EXERCISE DIRECTIONS
For the listing that follows, report how many lines contain the word "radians", giving the number and no other text.

AVAILABLE DATA

◆ ◆ ◆ ◆ ◆

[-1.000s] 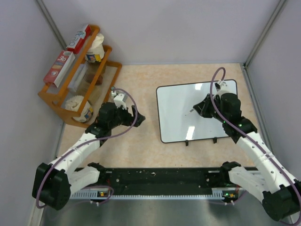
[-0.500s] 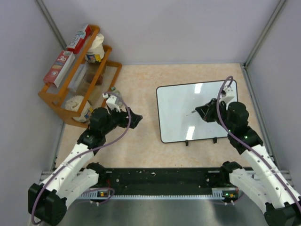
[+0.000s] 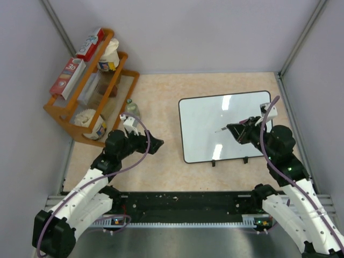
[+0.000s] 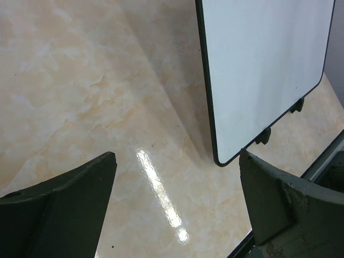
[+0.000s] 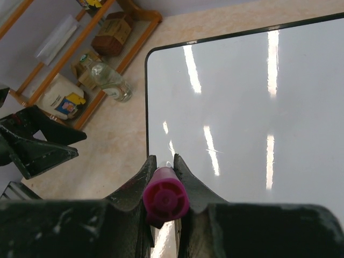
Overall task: Write a sentence on the whiteboard
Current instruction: Hold the whiteboard on the whiteboard stand.
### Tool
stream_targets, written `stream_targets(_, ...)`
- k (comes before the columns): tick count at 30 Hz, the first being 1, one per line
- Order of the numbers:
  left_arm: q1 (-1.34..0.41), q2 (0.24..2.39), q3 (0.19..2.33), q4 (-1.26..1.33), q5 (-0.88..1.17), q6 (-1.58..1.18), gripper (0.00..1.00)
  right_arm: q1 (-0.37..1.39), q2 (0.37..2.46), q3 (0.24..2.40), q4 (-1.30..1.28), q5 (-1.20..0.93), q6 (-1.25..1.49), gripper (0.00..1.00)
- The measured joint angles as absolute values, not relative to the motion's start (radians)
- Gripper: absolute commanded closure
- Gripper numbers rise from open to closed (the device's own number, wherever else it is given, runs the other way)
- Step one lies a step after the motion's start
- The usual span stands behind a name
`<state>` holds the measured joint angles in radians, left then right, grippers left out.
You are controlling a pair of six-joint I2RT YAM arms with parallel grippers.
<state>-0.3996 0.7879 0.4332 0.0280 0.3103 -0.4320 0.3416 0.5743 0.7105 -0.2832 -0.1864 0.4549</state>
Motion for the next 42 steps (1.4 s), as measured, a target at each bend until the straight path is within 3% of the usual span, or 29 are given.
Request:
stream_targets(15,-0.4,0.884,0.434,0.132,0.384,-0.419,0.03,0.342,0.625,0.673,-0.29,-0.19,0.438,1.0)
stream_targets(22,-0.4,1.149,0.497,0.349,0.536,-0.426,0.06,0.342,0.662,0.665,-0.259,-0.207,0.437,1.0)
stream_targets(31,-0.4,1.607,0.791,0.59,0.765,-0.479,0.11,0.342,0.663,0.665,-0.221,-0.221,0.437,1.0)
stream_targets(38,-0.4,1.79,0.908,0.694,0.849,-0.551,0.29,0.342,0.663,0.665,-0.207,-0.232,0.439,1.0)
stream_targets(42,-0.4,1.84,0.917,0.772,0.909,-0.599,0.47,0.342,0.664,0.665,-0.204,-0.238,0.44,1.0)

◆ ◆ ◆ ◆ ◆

RESPONSE TO THE EXERCISE
2